In spark streaming (using Java), I am trying to print the start offset and and last offset of a specific batch taken from Kafka along with the batch related metrics (like processingStartTime
, processingEndTime
etc.).
Example log below
Batch Id: <someBatchId>, Beginning Offset: <someValue>, Last
Offset: <someValue>, Start Time: <processingStartTime>, End Time:
<processingEndTime>
My plan is use to use the StreamingListener
and print the offsets in onBatchCompleted
but later realized that this has BatchInfo
which has nothing to do with the Kafka offsets.
If there was a batch id or any other unique identifier for the batch, then having different listeners (one which prints the BatchInfo
and the other that prints the offsets
but both the listeners would print the same batch id) would also do the trick for me. However, I can’t seem to find any such connecting id anywhere.

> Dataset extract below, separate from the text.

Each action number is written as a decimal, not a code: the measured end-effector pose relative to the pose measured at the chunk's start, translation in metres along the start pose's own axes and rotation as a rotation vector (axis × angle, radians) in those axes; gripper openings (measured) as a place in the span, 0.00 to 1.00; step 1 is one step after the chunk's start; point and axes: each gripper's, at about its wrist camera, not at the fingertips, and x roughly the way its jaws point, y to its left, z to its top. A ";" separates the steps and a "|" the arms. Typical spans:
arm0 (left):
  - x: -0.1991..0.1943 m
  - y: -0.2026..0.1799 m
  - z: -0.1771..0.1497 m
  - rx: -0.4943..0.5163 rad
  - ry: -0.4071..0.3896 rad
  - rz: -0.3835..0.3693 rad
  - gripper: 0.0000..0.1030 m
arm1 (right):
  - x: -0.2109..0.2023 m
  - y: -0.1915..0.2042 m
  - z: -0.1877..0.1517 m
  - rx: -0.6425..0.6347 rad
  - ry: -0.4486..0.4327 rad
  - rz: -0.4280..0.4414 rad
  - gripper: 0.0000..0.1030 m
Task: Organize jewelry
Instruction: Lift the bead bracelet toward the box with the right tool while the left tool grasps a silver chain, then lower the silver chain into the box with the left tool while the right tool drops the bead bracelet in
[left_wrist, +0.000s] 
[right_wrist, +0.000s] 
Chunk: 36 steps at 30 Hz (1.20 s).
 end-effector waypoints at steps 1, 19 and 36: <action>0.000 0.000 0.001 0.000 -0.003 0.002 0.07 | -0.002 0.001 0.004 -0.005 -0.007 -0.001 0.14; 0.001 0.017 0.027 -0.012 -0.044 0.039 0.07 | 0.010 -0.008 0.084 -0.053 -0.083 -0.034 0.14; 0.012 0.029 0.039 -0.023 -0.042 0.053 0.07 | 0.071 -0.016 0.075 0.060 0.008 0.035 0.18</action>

I have put the MCVE code here – https://github.com/ravitechy/spark-kafka-tutorial/. The initializer class is https://github.com/ravitechy/spark-kafka-tutorial/blob/main/src/main/java/org/ravi/starter/StartKafkaStreaming.java
To push events to Kafka topic, I am using the kafka-console-producer.sh
bundled with the Kafka installation. For now, I have only partition in the kafka topic.